* Exercise requirements *
After locating the line that contains "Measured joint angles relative" in the data below, set down exactly that line and each one after it through the line that contains "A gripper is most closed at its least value", and nothing more.

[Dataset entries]
+--
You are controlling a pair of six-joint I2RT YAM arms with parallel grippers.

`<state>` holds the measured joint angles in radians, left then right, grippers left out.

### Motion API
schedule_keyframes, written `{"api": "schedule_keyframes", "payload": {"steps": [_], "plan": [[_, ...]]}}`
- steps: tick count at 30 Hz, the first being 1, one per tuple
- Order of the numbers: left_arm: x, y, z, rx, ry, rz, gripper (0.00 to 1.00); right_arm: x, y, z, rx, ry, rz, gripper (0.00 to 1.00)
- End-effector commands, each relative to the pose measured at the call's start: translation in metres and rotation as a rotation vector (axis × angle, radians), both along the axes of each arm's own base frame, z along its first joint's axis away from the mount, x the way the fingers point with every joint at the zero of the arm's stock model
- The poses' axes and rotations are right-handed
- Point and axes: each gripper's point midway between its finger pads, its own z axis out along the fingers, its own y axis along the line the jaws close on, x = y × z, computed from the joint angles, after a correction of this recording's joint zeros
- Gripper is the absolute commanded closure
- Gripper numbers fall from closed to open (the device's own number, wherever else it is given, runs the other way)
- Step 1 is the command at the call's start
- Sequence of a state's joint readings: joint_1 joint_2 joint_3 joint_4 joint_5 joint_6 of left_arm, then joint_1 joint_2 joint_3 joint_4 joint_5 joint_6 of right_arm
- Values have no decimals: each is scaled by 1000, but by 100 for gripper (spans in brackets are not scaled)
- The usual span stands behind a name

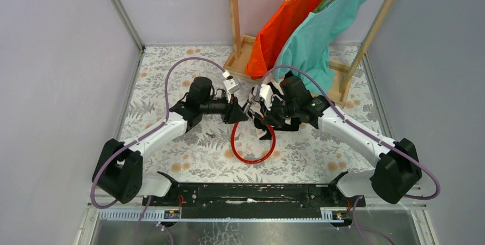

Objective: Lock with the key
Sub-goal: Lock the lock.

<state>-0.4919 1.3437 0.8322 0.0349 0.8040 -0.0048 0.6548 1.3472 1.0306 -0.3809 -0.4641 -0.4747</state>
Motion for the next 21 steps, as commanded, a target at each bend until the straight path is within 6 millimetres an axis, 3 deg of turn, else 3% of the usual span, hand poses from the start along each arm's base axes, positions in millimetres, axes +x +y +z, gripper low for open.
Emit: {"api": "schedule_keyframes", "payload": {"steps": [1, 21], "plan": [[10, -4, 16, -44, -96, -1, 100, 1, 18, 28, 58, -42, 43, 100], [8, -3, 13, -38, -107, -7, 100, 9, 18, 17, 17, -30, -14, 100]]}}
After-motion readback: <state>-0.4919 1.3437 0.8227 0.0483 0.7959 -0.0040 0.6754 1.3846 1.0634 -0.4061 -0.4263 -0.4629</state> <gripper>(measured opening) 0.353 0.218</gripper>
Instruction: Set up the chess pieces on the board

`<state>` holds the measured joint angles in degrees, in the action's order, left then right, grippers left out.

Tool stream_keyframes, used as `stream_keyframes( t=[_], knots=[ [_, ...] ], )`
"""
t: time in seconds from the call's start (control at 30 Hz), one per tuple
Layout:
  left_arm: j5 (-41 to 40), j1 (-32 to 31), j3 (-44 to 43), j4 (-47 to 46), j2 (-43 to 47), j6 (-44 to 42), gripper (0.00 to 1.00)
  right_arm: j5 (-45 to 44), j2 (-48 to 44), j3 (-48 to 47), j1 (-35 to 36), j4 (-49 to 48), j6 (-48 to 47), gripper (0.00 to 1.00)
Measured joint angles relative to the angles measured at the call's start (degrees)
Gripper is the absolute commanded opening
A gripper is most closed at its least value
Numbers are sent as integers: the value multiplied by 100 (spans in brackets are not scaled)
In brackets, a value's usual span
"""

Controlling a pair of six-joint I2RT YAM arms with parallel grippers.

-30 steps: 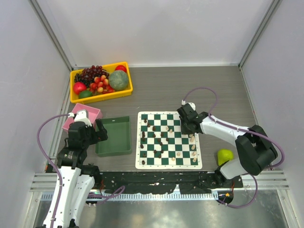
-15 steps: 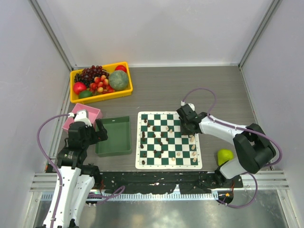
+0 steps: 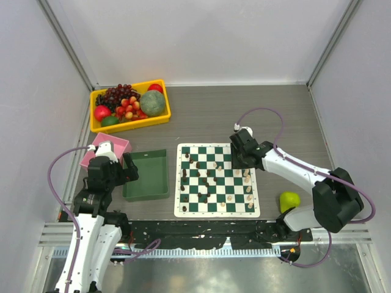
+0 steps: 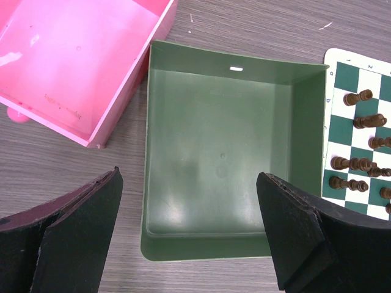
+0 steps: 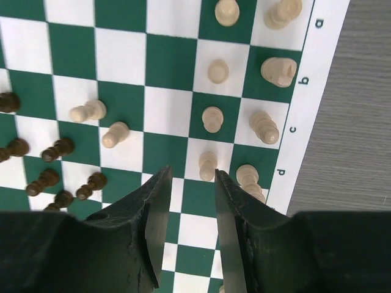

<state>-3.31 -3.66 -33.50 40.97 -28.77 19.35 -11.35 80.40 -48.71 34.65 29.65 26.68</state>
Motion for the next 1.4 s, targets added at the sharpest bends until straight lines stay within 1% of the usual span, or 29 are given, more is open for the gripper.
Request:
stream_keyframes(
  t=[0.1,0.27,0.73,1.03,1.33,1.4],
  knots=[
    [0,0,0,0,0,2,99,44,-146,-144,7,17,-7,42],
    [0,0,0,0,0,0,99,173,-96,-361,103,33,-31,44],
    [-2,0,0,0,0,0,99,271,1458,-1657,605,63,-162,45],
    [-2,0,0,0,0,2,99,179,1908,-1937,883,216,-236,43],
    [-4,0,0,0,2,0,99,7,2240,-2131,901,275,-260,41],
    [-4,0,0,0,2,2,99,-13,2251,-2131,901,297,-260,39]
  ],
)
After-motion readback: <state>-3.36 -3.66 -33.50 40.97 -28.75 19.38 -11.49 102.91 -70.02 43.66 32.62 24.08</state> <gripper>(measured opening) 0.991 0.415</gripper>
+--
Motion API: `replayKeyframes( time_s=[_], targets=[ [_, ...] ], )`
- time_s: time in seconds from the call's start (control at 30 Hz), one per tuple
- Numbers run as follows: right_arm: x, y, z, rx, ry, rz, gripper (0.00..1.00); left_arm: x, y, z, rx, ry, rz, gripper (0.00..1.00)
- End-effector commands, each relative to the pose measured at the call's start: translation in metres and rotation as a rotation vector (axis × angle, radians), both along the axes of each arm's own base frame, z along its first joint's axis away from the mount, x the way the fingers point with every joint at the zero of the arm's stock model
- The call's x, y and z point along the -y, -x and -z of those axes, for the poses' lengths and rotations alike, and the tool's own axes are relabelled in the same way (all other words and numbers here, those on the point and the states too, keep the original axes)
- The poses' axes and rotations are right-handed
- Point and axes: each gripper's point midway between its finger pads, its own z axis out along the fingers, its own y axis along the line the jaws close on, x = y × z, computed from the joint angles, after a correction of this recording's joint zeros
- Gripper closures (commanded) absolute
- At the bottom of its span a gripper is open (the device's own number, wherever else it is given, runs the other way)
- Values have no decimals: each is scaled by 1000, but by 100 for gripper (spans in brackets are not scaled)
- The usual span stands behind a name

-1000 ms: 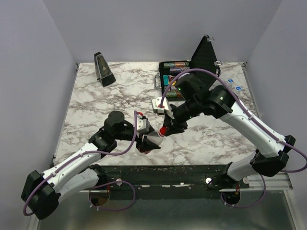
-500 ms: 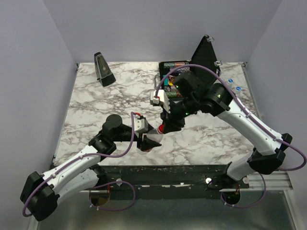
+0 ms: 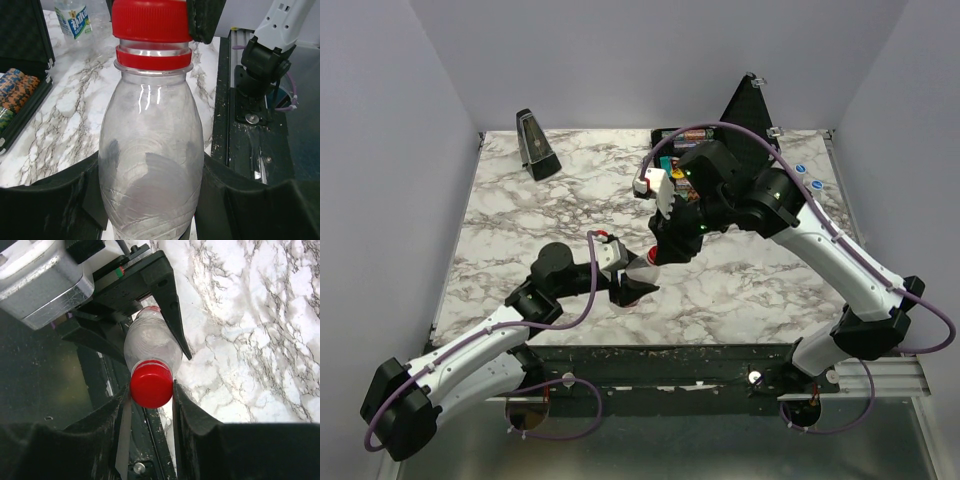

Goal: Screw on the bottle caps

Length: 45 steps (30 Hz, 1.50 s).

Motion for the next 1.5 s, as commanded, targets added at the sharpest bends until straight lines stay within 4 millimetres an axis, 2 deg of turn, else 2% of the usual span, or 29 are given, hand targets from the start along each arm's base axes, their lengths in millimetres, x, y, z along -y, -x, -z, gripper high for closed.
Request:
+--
* Output of the exercise *
Measured joint angles relative to the angles measured at the call's start (degrees)
Gripper is the absolute commanded opening
A gripper is most closed at its least value

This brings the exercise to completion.